Several monarchs have used golden coaches. These horse-drawn coaches were made of wood and covered with gold leaf, a solid golden coach would be very expensive and so heavy that it would be a practical impossibility.

Although a gilden coach with or without painted panels was a sign of high social and governamental status, the position of the occupants of the coach determines the number of horses that draw the vehicle. Monarchs have the right to be drawn by eight horses. A prince of the blood royal uses six horses, a nobleman four.

Golden coaches in use today

 The Gold State Coach of the British monarchs built for George III.
 The Golden Coach () of the Dutch monarchs, built for Queen Wilhelmina of the Netherlands 
 The Golden Coupé (Denmark) of the Danish monarchs. A small and elegant coach, often called "the coach of Christian VIII", is gilded with 24 carat gold leaf and is drawn by eight horses ridden à la Deaumont. It was built in 1840 by the British coachbuilder Henry Fife for the Danish King Christian VIII The coach is still used on important occasions.

Golden coaches in museums
Several coaches of former monarchies are stored or exhibited in European or Asian museums.

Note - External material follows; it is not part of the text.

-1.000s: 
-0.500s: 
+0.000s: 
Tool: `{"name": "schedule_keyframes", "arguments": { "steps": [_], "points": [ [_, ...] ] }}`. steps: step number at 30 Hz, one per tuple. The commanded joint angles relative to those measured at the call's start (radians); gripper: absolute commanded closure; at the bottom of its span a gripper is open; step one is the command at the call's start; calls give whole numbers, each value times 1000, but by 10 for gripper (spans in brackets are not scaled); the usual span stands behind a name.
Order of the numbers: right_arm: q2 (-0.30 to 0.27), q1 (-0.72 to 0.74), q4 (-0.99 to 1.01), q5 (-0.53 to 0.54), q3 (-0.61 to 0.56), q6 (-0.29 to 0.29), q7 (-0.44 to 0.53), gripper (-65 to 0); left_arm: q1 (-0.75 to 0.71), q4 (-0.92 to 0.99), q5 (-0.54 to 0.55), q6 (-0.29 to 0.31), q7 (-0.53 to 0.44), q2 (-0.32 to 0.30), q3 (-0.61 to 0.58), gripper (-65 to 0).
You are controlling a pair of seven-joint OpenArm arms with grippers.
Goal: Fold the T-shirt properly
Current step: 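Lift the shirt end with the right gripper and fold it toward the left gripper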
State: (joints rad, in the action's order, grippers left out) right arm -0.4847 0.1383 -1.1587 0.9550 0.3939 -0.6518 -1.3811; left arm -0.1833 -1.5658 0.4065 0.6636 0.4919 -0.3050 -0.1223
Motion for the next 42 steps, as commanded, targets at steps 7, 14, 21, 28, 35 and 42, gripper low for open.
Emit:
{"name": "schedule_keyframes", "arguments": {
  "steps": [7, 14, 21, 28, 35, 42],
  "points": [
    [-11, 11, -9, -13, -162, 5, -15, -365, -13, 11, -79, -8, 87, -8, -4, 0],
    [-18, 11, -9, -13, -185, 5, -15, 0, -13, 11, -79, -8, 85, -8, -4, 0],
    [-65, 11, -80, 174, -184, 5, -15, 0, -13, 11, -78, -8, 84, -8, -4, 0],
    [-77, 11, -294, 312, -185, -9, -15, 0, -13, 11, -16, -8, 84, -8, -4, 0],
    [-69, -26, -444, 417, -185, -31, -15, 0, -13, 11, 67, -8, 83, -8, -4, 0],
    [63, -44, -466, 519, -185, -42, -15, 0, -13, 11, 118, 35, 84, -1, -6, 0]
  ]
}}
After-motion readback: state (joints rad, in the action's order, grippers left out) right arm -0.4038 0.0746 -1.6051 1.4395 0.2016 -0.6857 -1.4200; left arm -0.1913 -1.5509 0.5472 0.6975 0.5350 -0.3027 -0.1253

 The Coronation Coach of Charles X in the Grand Stables in Versailles
 The court of the Russian czars used several golden coaches, last used when Nicholas II was crowned emperor of Russia in 1896. A miniature of one of them is placed inside the Imperial Coronation Egg.
 The gilded coronation coach of Sweden has last been used in 1970. It is on display in the King's stables in Stockholm.
 The Prince of Liechtenstein owns a Golden Carriage. It was built for Prince Joseph Wenzel von Liechtenstein and the panels were painted by François Boucher and Hyacinthe Rigaud. It is kept in the Palais Liechtenstein in Vienna.
 The National Coach Museum (Portuguese: Museu Nacional dos Coches) in Lisbon houses several golden coaches of the defunct Portuguese monarchy.
 The Imperial Coach is kept at the Imperial Carriage Museum in Vienna. It houses the collection of coaches of the former Austro-Hungarian monarchy 
 The Nymphenburg Palace in Münich contains the golden coaches of the Bavarian Dukes and Kings.
 The golden Coach of the King of Spain is on display in Madrid.